• [Material provided]

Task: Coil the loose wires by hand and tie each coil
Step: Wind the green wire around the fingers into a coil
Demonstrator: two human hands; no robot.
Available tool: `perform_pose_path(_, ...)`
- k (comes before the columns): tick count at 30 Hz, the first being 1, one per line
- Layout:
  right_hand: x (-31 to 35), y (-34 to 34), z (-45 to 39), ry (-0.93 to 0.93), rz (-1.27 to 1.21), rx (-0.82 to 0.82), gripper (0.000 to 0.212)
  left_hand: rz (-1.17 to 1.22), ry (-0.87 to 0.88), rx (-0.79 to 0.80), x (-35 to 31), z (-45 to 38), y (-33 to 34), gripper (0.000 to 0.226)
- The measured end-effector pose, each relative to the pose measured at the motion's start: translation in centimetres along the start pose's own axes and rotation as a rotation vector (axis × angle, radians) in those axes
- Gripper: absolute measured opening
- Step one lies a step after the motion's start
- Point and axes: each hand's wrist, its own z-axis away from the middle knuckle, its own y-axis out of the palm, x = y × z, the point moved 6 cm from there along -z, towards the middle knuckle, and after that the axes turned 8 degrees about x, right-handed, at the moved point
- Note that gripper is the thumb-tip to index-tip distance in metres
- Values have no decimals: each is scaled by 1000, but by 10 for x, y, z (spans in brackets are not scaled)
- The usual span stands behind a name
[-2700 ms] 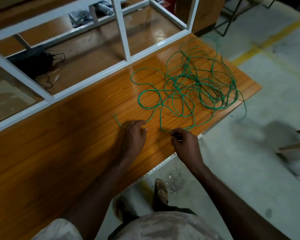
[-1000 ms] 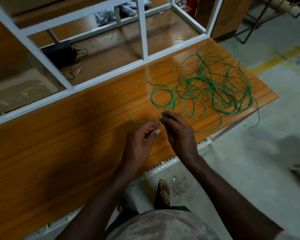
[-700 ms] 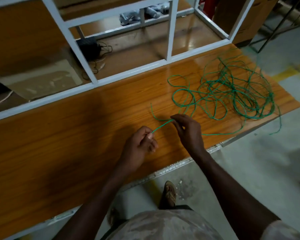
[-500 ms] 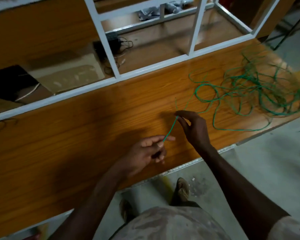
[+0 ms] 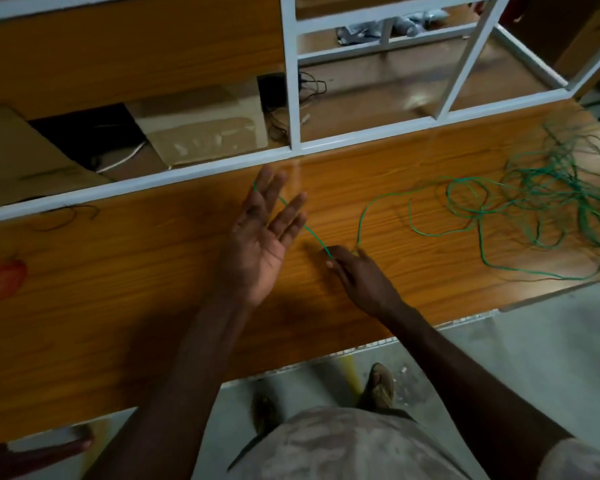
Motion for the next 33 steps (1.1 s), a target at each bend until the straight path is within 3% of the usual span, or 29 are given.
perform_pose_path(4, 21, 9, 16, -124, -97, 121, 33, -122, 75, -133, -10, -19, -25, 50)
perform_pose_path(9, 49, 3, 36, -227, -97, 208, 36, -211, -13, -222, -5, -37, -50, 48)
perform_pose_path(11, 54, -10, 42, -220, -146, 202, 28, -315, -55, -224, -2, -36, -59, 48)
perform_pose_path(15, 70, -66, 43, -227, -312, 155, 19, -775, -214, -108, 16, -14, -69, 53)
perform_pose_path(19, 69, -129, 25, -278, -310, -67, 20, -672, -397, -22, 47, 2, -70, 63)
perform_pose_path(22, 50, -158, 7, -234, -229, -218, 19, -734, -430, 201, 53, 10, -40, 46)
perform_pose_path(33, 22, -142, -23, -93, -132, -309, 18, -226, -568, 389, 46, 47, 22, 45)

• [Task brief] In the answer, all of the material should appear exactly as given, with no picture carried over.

• [Answer section]
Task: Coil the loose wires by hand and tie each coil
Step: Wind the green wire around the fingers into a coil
Demonstrator: two human hands; no robot.
Available tool: `perform_pose_path(_, ...)`
- k (comes before the columns): tick count at 30 Hz, the first being 1, one per line
- Layout:
  right_hand: x (-31 to 35), y (-34 to 34), z (-45 to 39), ry (-0.93 to 0.93), rz (-1.27 to 1.21), rx (-0.82 to 0.82), gripper (0.000 to 0.212)
  left_hand: rz (-1.17 to 1.22), ry (-0.87 to 0.88), rx (-0.79 to 0.80), x (-35 to 31), z (-45 to 38), y (-33 to 34), gripper (0.000 to 0.226)
- The measured end-effector pose, each relative to the pose measured at the motion's start: translation in centimetres along the start pose's own axes and rotation as a rotation vector (axis × angle, radians) in those axes
- Gripper: absolute measured opening
- Step one lies a step after the motion's start
- Point and axes: each hand's wrist, its own z-axis away from the middle knuckle, its own y-axis out of the palm, x = y × z, the point moved 6 cm from there along -z, towards the middle knuckle, and after that the axes turned 8 degrees about x, right-handed, at the moved point
- Note that gripper is the thumb-tip to index-tip distance in metres
- Values have no decimals: each is scaled by 1000, but by 10 for x, y, z (spans in brackets are not scaled)
- The usual span stands behind a name
[-2700 ms] 
[-1000 ms] 
[-700 ms] 
[-500 ms] 
[+0 ms] 
Motion for the next 33 steps (1.1 s), a target at each bend until the straight path is within 3% of the usual span, or 29 are given.
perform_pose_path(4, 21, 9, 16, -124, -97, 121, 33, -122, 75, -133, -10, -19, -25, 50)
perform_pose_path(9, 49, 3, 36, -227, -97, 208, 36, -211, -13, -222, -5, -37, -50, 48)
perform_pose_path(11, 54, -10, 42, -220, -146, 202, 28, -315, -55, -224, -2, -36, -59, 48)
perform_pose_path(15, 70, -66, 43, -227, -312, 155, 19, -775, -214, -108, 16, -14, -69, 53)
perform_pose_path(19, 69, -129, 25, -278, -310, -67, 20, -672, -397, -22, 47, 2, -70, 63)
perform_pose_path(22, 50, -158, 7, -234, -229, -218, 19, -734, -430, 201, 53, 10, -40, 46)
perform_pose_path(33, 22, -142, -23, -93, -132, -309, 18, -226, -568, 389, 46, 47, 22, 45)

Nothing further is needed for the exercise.